As the complexity of your helper utility increases, you can imagine how workload will become unbalanced, with the singleton node handling the bulk of this timer-driven workload in addition to the other workloads being spread across the cluster.
This workload can be distributed across multiple cluster nodes, but a little more effort is needed to make it happen.
Timers that Distribute Tasks Across Multiple ThingWorx HA Cluster Nodes
This time let’s update our subscription code – using the PostJSON service from the ContentLoader entity to send the service requests to the cluster entry point instead of running them locally.

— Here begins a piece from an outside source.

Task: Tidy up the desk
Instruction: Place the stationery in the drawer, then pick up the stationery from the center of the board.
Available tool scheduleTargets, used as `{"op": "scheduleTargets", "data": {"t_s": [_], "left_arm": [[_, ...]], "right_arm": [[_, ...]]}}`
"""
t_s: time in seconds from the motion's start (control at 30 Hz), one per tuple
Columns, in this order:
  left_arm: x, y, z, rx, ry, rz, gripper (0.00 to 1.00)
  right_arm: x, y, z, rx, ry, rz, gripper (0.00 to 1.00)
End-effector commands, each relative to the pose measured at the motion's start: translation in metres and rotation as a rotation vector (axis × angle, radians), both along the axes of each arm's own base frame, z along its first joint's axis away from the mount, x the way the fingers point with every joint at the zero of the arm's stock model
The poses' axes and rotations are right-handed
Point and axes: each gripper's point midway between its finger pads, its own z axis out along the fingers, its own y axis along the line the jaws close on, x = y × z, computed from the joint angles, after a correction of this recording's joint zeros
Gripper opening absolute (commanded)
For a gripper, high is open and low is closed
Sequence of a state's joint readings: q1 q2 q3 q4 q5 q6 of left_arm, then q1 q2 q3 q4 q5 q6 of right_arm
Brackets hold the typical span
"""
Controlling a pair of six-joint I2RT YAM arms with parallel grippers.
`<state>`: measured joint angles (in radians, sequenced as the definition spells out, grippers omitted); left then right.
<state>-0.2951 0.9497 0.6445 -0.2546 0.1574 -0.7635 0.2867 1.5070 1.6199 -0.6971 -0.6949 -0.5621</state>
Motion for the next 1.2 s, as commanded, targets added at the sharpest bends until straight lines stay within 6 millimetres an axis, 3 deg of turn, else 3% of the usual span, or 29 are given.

Note that the URL used in this example - https://testcluster.edc.ptc.io/Thingworx - is the entry point of the ThingWorx cluster. Replace this value to match with your cluster’s entry point if you want to duplicate this in your own cluster.
Now, let's check the result again.
Notice that the helper utility TimerBackend_Service is now running on both cluster nodes, Platform1 and Platform2.
Is this Magic? No! What is Happening Here?
The timer or scheduler itself is still being executed on the singleton node, but now instead of the triggering the helper utility locally, the PostJSON service call from the subscription is being routed back to the cluster entry point – the load balancer. As a result, the request is routed (usually round-robin) to any available cluster nodes that are behind the load balancer and reporting as healthy.
Usually, the load balancer will be configured to have a cookie-based affinity - the load balancer will route the request to the node that has the same cookie value as the request. Since this PostJSON service call is a RESTful call, any cookie value associated with the response will not be attached to the next request. As a result, the cookie-based affinity will not impact the round-robin routing in this case.
Considerations to Use this Approach
Authentication: As illustrated in the demo, make sure to use an Application Key with an appropriate user assigned in the header. You could alternatively use username/password or a token to authenticate the request, but this could be less ideal from a security perspective.
App Deployment: The hostname in the URL must match the hostname of the cluster entry point. As the URL of your implementation is now part of your code, if deploy this code from one ThingWorx instance to another, you would need to modify the hostname/port/protocol in the URL.
Consider creating a variable in the helper utility which holds the hostname/port/protocol value, making it easier to modify during deployment.
Firewall Rules: If your load balancer has firewall rules which limit the traffic to specific known IP addresses, you will need to determine which IP addresses will be used when a service is invoked from each of the ThingWorx cluster nodes, and then configure the load balancer to allow the traffic from each of these public IP address.
Alternatively, you could configure an internal IP address endpoint for the load balancer and use the local /etc/hosts name resolution of each ThingWorx node to point to the internal load balancer IP, or register this internal IP in an internal DNS as the cluster entry point.